Wickham House was listed on the Queensland Heritage Register on 23 June 2000 having satisfied the following criteria.

The place is important in demonstrating the evolution or pattern of Queensland's history.

Wickham House is important in demonstrating the interwar evolution of Wickham Terrace as an example of specialist medical rooms in Brisbane, and is associated with the development of specialist medicine in Queensland. Wickham House was part of the interwar redevelopment of the medical precinct along Wickham Terrace, which included Brisbane Clinic (Lister House), Ballow Chambers (Ballow Chambers), Inchcolm (Inchcolm, Spring Hill) and Craigston (Craigston). Their construction constituted the second phase, the first being in the 1880s, of the Terrace's growth as a medical precinct, and was indicative of new directions toward specialist medicine in Queensland in the interwar years.
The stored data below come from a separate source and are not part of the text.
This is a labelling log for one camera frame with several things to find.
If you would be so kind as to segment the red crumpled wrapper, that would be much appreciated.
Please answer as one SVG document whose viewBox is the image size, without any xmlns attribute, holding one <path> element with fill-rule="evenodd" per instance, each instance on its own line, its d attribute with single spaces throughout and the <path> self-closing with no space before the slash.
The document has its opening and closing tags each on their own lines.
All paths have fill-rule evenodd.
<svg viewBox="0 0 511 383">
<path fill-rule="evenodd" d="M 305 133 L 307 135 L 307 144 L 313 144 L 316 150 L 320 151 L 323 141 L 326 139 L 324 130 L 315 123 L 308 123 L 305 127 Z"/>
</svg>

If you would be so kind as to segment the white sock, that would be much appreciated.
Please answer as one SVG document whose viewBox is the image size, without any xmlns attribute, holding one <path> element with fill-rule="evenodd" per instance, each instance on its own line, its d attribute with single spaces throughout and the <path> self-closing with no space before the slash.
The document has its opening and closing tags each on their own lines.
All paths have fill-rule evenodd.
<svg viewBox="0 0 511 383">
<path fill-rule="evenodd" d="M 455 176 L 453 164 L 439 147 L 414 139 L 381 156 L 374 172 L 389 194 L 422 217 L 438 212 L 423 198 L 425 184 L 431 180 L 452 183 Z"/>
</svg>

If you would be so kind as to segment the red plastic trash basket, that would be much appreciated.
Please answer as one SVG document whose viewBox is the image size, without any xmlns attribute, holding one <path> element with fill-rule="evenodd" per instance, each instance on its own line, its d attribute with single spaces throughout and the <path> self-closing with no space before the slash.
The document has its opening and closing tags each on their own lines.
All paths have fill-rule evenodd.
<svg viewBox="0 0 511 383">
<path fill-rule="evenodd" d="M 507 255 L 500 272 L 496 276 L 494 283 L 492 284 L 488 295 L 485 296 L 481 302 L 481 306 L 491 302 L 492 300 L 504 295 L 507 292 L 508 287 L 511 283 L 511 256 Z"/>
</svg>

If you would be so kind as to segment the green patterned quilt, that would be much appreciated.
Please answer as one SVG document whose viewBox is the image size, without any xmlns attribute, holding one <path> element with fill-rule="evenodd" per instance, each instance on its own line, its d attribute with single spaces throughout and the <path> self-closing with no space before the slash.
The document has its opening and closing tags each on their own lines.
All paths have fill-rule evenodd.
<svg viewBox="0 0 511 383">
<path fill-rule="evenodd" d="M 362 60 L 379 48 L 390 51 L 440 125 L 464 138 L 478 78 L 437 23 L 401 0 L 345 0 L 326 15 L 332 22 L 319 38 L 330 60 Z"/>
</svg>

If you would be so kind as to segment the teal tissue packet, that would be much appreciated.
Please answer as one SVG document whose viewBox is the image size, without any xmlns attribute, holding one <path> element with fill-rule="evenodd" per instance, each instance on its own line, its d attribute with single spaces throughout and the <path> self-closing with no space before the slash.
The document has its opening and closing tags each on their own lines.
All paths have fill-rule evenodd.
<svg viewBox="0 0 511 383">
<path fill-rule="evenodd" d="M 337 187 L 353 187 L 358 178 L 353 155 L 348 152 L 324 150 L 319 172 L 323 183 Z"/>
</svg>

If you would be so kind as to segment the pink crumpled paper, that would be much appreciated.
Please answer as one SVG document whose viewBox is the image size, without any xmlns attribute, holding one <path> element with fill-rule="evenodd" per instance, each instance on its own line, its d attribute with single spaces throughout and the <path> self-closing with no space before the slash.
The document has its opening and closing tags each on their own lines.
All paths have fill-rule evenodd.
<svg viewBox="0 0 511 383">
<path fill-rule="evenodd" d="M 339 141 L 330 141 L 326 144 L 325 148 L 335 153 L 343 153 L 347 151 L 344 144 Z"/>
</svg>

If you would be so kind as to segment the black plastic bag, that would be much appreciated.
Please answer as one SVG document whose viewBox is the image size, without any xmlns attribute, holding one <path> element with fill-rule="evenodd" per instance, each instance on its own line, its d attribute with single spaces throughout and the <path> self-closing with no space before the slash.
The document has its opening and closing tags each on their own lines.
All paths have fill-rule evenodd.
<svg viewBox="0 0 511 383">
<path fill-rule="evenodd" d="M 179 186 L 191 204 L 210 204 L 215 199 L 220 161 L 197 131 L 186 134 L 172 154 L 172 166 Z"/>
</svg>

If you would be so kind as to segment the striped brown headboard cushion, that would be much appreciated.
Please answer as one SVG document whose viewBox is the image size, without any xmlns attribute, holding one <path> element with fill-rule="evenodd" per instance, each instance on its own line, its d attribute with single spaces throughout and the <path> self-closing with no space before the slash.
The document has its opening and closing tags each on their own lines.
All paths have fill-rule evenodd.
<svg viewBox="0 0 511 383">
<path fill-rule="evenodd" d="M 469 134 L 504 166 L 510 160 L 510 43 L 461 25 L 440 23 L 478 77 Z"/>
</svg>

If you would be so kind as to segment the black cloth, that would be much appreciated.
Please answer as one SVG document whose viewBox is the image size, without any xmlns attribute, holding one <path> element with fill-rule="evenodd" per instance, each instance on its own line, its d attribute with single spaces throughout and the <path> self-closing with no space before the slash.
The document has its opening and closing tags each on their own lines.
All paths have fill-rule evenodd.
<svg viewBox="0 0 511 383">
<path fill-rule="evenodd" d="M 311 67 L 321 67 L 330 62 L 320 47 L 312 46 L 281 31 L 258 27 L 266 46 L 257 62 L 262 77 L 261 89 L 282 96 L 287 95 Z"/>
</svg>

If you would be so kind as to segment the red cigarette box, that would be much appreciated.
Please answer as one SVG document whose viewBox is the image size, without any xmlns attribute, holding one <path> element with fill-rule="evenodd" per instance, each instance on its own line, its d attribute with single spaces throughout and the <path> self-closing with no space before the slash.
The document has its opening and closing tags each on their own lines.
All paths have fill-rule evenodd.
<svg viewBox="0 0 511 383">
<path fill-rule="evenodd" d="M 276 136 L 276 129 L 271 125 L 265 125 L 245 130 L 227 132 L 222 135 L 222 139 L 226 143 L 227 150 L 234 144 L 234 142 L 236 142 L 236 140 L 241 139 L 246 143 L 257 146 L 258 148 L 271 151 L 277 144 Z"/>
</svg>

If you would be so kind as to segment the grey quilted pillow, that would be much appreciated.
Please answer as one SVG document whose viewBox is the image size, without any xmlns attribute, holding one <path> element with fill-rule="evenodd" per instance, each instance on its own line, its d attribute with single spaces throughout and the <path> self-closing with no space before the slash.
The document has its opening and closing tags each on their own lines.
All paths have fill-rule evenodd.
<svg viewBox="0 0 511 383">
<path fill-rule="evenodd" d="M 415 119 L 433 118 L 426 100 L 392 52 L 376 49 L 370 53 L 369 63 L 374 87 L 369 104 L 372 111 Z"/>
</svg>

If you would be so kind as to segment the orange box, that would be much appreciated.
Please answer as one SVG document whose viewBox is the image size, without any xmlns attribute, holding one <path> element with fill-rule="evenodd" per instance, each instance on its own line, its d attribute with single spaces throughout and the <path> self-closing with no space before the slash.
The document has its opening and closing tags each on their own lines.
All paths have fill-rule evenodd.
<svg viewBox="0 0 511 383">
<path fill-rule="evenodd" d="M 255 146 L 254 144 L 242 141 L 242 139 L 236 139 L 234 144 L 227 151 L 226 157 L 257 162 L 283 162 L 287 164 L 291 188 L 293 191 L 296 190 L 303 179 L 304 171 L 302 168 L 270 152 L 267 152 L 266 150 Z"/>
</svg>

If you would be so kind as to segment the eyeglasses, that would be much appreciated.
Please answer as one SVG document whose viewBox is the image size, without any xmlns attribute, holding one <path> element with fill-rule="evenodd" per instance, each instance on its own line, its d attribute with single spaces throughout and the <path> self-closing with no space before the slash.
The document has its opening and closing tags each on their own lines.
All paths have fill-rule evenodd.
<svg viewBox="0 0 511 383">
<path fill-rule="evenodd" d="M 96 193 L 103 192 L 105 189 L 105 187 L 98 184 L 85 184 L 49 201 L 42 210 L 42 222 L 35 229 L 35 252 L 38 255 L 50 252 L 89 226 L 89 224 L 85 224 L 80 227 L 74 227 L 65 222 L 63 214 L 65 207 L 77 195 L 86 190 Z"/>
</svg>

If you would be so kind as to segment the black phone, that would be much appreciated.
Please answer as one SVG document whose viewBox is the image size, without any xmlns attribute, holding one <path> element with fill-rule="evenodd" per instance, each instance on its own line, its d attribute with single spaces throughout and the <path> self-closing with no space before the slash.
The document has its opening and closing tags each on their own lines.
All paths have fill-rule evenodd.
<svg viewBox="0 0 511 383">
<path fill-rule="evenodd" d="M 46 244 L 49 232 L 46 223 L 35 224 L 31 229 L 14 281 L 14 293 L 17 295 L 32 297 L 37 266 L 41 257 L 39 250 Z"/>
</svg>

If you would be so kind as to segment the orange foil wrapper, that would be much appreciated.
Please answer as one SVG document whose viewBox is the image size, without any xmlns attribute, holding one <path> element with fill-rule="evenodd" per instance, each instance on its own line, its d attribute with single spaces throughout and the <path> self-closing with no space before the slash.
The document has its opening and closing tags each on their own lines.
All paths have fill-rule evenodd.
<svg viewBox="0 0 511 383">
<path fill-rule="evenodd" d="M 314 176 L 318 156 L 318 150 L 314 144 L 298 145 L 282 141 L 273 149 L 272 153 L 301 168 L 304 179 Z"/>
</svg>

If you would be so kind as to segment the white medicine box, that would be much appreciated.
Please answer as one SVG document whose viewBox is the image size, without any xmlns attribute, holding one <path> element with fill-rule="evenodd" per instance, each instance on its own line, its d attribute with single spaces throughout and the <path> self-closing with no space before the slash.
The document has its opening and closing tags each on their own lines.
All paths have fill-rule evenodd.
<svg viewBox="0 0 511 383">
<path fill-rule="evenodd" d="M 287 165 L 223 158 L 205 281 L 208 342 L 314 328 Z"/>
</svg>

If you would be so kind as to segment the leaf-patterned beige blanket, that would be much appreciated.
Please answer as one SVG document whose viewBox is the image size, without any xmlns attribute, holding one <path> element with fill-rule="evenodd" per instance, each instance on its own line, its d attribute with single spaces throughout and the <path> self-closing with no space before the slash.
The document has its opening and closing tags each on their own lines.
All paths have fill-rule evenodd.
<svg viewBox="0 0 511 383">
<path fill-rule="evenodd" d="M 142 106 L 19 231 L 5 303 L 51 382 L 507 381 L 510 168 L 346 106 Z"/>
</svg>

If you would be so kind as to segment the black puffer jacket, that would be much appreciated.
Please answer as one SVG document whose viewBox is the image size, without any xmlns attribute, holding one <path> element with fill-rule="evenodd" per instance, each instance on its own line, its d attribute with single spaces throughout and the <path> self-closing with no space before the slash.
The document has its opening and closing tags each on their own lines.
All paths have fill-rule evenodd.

The place is important in demonstrating the principal characteristics of a particular class of cultural places.

Prominently located at the corner of Wickham Terrace and Upper Edward Street, Wickham House is an accomplished and intact building which is important in demonstrating the principal characteristics of a purpose-built interwar medical office building, including in the restrained design the assertion of medical specialist prestige.

The place is important because of its aesthetic significance.

As one of a related group of classical facades, Wickham House with its neo-Georgian facade exhibits a strong contribution to the Wickham Terrace streetscape.

The place has a strong or special association with a particular community or cultural group for social, cultural or spiritual reasons.

The building has a special association with Brisbane architect Francis R Hall, as a prominent example of his work, and as a building which continues to function for the purpose for which it was designed and constructed.